__TASK PROMPT__
In the records below, some lines contain the word "with". Copy each of them.

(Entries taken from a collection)
====

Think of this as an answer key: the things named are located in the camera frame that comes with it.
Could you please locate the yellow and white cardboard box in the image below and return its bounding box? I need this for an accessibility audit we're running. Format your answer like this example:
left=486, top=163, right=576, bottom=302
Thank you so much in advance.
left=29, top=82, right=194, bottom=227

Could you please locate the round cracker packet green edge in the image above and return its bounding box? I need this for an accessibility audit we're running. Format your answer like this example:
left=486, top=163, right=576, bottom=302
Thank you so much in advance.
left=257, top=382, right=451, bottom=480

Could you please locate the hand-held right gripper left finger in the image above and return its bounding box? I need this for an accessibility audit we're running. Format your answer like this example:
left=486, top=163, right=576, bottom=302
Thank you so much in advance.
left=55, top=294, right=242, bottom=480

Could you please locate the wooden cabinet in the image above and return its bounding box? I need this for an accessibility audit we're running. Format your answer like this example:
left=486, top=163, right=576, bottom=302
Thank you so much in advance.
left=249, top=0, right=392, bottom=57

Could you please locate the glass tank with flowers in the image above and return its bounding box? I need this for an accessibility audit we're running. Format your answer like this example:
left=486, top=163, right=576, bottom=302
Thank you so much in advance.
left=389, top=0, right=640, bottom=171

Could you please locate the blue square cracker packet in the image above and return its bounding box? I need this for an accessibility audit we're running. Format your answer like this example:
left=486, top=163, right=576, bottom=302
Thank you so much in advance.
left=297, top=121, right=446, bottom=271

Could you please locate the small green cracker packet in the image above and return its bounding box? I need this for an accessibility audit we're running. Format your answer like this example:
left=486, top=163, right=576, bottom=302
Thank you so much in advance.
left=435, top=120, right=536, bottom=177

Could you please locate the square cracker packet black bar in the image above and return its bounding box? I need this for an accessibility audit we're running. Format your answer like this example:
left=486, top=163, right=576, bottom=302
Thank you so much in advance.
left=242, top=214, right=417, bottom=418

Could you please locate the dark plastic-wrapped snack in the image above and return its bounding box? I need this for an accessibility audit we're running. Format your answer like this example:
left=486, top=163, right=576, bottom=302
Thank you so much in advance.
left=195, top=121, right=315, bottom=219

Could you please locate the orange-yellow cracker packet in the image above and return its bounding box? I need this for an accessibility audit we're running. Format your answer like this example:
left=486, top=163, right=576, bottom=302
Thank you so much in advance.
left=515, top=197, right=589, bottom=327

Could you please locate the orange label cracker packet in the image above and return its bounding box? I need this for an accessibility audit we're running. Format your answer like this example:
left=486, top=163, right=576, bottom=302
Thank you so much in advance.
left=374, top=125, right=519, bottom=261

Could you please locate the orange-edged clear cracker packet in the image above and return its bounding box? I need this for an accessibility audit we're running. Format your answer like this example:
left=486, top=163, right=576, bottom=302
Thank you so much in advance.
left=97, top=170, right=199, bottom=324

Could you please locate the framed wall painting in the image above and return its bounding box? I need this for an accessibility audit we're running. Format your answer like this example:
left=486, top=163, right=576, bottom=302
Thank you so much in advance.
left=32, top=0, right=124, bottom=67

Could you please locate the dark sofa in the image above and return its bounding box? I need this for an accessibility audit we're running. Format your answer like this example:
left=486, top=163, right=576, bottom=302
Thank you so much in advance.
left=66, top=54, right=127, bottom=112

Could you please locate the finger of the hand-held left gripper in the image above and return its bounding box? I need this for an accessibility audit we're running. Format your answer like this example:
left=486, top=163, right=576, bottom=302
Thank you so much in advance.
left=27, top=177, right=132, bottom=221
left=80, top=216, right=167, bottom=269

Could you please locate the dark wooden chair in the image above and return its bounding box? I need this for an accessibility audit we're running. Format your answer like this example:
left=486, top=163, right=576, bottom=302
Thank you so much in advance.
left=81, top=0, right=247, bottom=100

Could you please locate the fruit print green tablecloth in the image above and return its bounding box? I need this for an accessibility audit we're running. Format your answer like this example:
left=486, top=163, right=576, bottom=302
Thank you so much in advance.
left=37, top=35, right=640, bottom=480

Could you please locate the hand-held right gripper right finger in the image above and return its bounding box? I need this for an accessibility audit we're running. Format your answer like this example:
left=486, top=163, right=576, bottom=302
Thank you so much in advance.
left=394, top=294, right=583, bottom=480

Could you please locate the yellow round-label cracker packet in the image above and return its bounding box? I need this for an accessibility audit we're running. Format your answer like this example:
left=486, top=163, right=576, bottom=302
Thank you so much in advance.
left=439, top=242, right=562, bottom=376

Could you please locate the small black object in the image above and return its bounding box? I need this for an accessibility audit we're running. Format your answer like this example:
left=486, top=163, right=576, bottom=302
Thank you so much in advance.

====

__THE ANSWER__
Think of this as an answer key: the things named are located in the camera frame that comes with it.
Could you please locate the glass tank with flowers in the image above and return its bounding box? I need this for an accessibility audit we're running. Format your answer like this example:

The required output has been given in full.